電子デバイス/絶縁ゲート電界効果トランジスタ

1.はじめに

  世の中の電子機器はめまぐるしい発展を続けていますが、トランジスタがこれらに主として使われる半導体デバイスの中心的な存在であることは変わっていません。言い換えれば現代のエレクトロニクス世界はトランジスタによって支えられていると言えます。

 そのトランジスタがどんなはたらきをしているかと言えば、音声などのアナログ信号に対しては増幅機能があります。例えば電波に乗ってやってくる微弱な信号を増幅し、スピーカを振動させて人間の耳に聞きとれるようにする、といったはたらきです。またコンピュータなどのデジタル信号の1と0はスイッチのオンとオフに対応しますが、トランジスタはそのスイッチのはたらきを電気信号を使って実現できます。このような訳ですから、ほとんどの電子機器がトランジスタによって動いていると言ってよいでしょう。

 このトランジスタですが、大きく分けてバイポーラトランジスタ(Bipolar Junction Transistor)と電界効果トランジスタ(Field Effect Transistor、FET)の2種類があります。両方とも上のような機能はもっていますが、素子の構造も動作原理もかなりちがっています。そこでここでは章を分けてそれぞれについて詳述したいと思います。この章では電界効果トランジスタのなかの絶縁ゲート型電界効果トランジスタ(Insulated Gate Field Effect Transistor、IGFET)について取り上げます。

 トランジスタはよく知られているようにアメリカのベル研究所でウイリアム・ショックレーのグループによって発明されましたが(1948年発表)、これは後のバイポーラトランジスタの原形となりました。ところが現在の電子機器に多く使われているのはIGFETです。コンピュータの中央処理装置(CPU)に代表される複雑な電子回路を実現するのに何十万個という数のトランジスタを1つのチップに詰め込んだ集積回路(IC)が使われます。多くのトランジスタを集積化するためにはバイポーラトランジスタよりIGFETの方が容易なのです。

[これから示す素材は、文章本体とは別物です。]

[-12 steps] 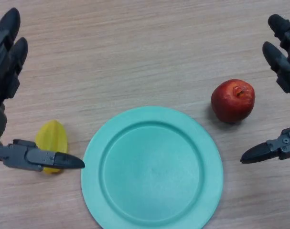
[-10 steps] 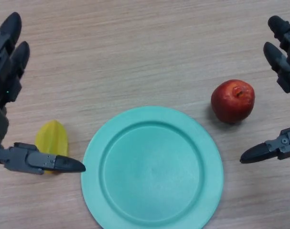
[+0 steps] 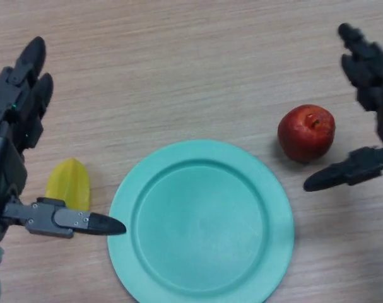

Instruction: Pick up the red apple and place it on the plate

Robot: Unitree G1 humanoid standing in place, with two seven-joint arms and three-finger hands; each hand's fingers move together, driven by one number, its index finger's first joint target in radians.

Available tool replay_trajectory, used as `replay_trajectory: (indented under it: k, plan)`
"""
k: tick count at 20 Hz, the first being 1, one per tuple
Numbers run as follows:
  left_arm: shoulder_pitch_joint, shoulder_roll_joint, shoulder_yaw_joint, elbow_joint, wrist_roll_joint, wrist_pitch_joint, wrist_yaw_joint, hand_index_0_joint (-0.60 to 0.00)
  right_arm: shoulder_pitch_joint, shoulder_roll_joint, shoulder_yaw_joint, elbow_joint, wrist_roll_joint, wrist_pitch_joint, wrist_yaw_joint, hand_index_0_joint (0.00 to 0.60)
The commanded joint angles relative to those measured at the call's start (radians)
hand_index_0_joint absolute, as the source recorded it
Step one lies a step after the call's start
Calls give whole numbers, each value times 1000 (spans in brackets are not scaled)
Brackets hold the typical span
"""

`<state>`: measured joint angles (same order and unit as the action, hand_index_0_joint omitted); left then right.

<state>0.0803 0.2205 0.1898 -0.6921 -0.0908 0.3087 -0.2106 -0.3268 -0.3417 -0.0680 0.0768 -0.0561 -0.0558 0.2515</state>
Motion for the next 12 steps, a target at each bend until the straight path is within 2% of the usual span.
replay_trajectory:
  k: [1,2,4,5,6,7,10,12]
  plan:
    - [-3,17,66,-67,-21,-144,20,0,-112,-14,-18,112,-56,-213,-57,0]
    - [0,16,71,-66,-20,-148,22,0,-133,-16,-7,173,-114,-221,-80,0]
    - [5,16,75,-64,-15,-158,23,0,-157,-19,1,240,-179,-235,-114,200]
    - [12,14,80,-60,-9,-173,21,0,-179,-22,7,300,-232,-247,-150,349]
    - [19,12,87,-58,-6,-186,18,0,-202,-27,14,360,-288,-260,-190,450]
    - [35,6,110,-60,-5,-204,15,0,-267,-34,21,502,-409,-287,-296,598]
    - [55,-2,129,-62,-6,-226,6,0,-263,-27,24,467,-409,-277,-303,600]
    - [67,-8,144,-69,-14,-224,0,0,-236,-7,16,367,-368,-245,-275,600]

 このIGFETのアイデアはショックレー以前の1930年代にすでにあったと言われています。ところが後で説明しますが、IGFETは当時の技術では作るのが難しく、原理的なアイデアの提案から実際に物ができるまで20年もギャップが空いてしまうことになりました。このためもあってIGFETについては「発明物語」として語られることはほとんどありません。

 IGFETはMOSFET(Metal-Oxide-Semiconductor Field Effect Transistor、モスフェットと発音することがあります)と呼ばれる方がかつては普通でした(あるいは今でも変わっていないかも知れません)。このトランジスタのほとんどは半導体はシリコン、ゲート絶縁膜はシリコンを酸化した二酸化ケイ素(SiO2)でできています。このことから金属電極(Metal)-酸化物(Oxide)-半導体(Semiconductor)の3層構造の頭文字をとってMOSという略称が定着しました。これに比べてIGFETという呼び方はそれほど一般的ではないかもしれませんが、絶縁ゲート型という素子構造を的確に表しているという理由から、ここではこの略称を使用することにしました。